Mankind went without constant norms and rules for most of its political history. Since the formation of the first states, collectives of individuals have reflected nothing but their own conscience and the strength of other collectives in their actions. In Europe, the role of arbiter was for a short time, less than 1,000 years, played by the Catholic potentate in Rome. The church did not have its own armies, but it did have moral authority. Moreover, the popes’ lack of their own military power, as well as their claim to the universality of spiritual power, did not allow the Holy See to become one of the ordinary states. And, accordingly, the values and rules that Rome tried to impose during the Middle Ages did not directly express anyone’s values or interests. Therefore, they were relatively fair, for the most part. At the beginning of the 16th century, European states became so strong that they became nonplussed with the power of Rome. Over the next 400 years, they lived practically without any institutions embodying the need to follow the rules. As a result of the Thirty Years’ War of 1618 – 1648, at least general rules of conduct appeared, therefore Kissinger in his book World Order defined the Westphalian system as “having not a substantive, but a procedural character.” This was a great achievement for its time, but it was far from an attempt to establish genuine, civilised relations between peoples.

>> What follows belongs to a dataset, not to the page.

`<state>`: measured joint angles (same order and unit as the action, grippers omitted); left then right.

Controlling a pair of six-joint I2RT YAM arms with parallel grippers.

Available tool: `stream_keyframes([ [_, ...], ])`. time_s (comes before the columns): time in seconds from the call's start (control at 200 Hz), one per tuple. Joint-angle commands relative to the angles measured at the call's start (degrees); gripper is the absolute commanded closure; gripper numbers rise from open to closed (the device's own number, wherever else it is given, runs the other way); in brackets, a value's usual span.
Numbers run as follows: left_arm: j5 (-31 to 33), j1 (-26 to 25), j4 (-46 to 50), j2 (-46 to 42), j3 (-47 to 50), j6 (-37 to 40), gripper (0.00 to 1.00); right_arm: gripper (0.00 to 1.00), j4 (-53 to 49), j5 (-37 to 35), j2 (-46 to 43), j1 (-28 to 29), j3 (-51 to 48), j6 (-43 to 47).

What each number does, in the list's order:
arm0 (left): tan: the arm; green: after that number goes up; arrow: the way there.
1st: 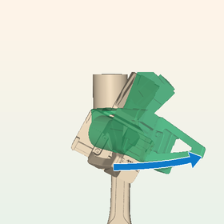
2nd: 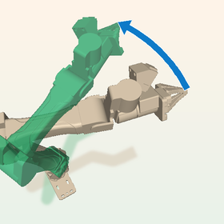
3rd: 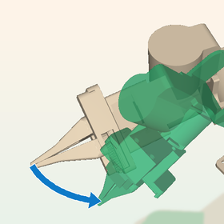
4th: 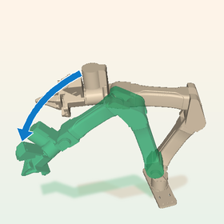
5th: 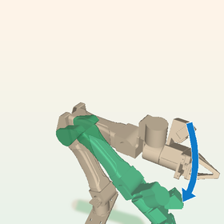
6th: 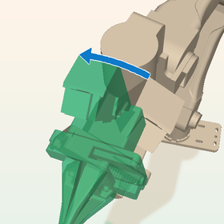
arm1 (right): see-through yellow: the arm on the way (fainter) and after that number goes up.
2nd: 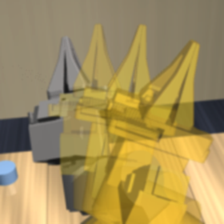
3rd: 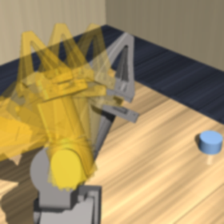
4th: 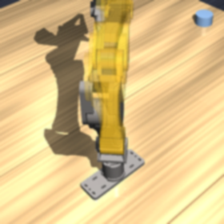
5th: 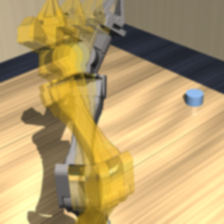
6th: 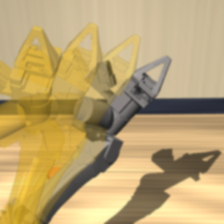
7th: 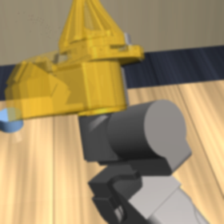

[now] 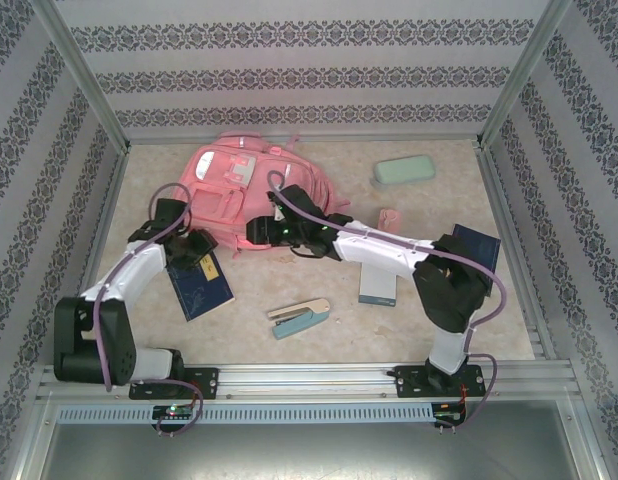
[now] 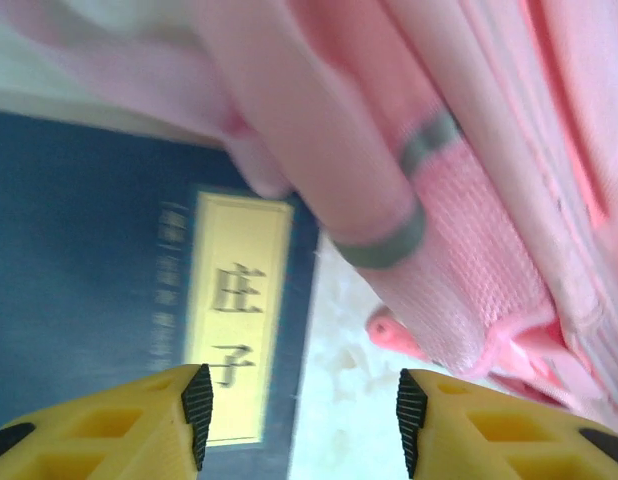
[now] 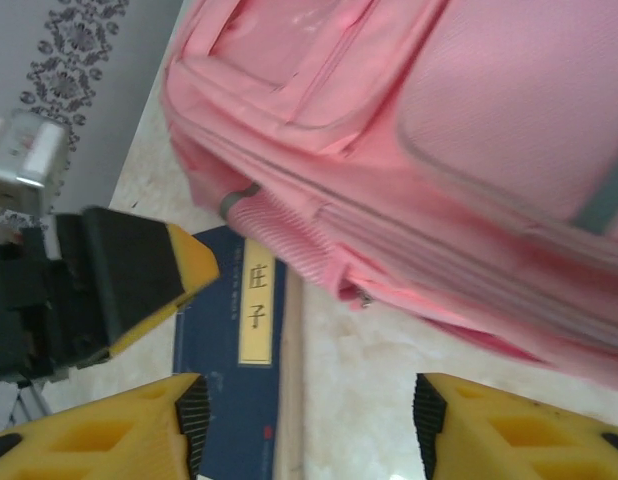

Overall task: Pack the student bag
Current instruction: Adjust the book at the middle-left of the table, then pick up the book from the middle-left of the table.

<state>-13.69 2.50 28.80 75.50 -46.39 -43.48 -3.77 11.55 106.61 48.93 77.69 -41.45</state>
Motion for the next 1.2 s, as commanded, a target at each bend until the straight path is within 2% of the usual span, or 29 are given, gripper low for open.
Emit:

The 20th century was the era of the largest and most massive wars – the First and Second World Wars, fought between 1914 and 1945. They turned out to be so monumental in scale and in terms of human suffering and threats to the existence of states that a real “political change” was possible, akin to what Edward Carr wrote about in his 1939 book 20 Years of Crisis. The balance of power in international politics took organisational form for the first time, although it somehow ensured justice for those who are weaker. In addition, in the middle of the 20th century, nuclear weapons appeared, and a group of five states – permanent members of the “nuclear club” emerged from the international community. Their military capabilities are so superior to everyone else, even in the case of France and Britain, that these powers are, in the words of George Orwell, “in a state of constant cold war with their neighbours.”
The appearance in international politics of a nuclear factor that is practically not auditable has made it possible to create an order in which justice for the selected five nuclear powers is inevitably supplemented by relative justice for the rest. During the Cold War, international institutions proliferated. It was not because of a mythical “appearance of global problems requiring global solutions”. Mankind always has faced challenges such as climate change, cross-border trade, and pandemics. Some even write that globalisation existed in the Bronze Age; it’s even hard to argue with them. But due to the fact that the balance of power has become global, international politics and the ability to regulate the behaviour of states have also acquired a global character. Over the course of several decades, this has turned out to be so natural that many theoretical beliefs arose that institutions themselves could change the behaviour of states.